Assigned task:
Your answer should hold every line of the records below that contains the string "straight".

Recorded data
#####

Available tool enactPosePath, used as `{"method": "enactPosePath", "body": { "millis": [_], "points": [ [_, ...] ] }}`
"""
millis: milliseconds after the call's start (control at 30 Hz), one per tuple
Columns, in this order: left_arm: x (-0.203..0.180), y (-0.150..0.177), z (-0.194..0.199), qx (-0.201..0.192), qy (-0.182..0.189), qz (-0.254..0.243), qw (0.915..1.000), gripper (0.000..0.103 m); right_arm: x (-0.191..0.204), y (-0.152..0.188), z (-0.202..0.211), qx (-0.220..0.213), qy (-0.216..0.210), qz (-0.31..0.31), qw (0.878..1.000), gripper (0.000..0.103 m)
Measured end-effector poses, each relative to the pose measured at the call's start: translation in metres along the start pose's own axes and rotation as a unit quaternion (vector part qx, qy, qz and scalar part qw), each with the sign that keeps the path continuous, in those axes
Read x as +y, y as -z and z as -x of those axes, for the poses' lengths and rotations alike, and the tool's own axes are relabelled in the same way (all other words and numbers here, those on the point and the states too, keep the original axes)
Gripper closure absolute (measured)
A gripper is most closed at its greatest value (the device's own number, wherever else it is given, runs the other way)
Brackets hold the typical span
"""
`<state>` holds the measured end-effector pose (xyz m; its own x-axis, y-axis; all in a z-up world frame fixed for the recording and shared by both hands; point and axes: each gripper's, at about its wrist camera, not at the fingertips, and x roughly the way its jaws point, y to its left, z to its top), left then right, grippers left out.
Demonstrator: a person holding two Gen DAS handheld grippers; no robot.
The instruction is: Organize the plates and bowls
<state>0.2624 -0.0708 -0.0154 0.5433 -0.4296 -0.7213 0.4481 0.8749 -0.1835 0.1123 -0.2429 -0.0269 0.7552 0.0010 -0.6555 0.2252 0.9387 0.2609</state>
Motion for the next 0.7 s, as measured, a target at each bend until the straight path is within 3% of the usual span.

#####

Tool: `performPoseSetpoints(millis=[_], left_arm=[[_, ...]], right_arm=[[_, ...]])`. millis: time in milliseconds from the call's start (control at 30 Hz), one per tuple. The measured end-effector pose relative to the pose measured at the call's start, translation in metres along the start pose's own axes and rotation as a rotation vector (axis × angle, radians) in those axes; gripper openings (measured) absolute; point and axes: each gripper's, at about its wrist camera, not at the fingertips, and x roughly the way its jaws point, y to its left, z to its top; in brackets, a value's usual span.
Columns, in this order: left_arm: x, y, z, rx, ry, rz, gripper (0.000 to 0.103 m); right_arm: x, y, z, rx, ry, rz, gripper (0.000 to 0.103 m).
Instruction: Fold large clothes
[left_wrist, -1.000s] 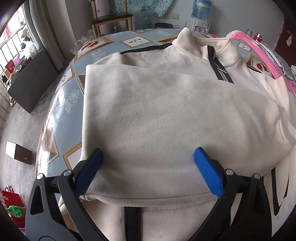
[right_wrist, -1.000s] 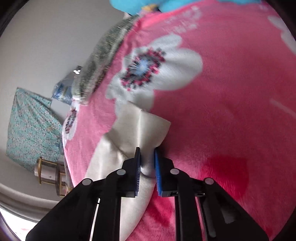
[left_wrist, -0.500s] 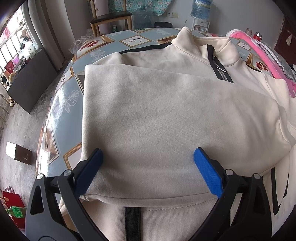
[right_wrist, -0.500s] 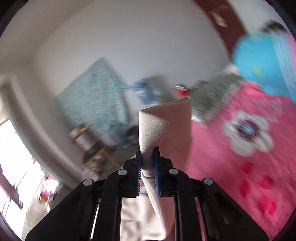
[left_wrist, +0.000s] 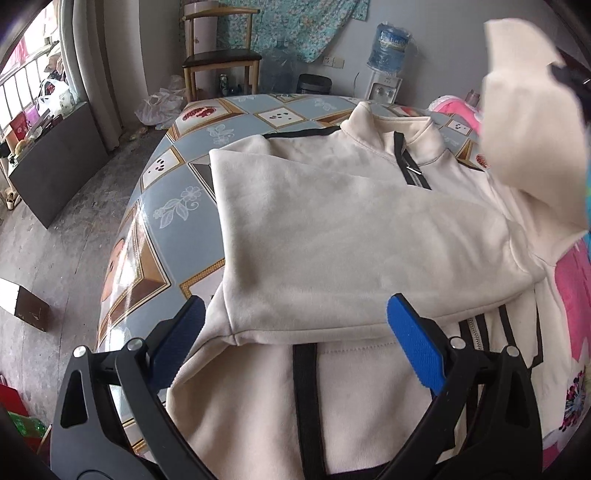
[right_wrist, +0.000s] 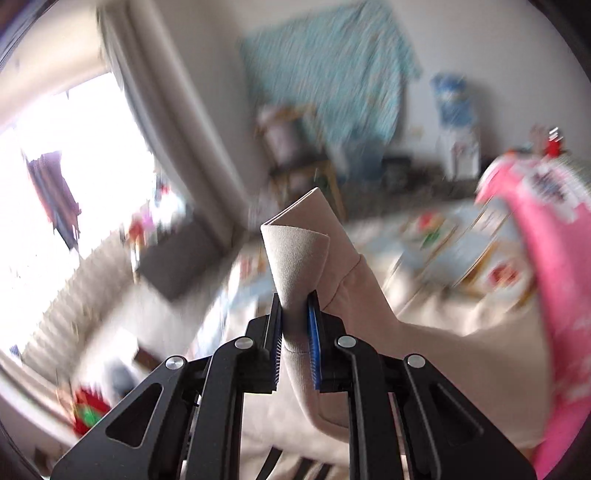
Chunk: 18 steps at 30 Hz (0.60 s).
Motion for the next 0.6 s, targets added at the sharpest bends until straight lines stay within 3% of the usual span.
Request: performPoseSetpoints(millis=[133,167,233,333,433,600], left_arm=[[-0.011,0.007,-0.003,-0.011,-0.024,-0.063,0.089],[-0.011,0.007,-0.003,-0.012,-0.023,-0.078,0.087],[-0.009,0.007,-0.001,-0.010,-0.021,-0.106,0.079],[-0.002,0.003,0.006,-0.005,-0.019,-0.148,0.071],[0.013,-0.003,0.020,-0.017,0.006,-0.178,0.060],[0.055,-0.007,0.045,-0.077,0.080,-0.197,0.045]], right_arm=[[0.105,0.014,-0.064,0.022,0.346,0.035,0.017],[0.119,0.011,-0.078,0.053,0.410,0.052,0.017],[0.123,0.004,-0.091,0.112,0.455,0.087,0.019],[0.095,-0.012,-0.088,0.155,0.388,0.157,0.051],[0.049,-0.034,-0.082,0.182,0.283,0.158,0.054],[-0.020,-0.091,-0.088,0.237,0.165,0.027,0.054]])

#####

Written response:
Motion for the next 0.7 s, as measured, a target at each bend until the straight path is within 3% of the usual span.
Motion for the next 0.6 s, targets added at the sharpest bends until straight lines stay within 3% of the usual span.

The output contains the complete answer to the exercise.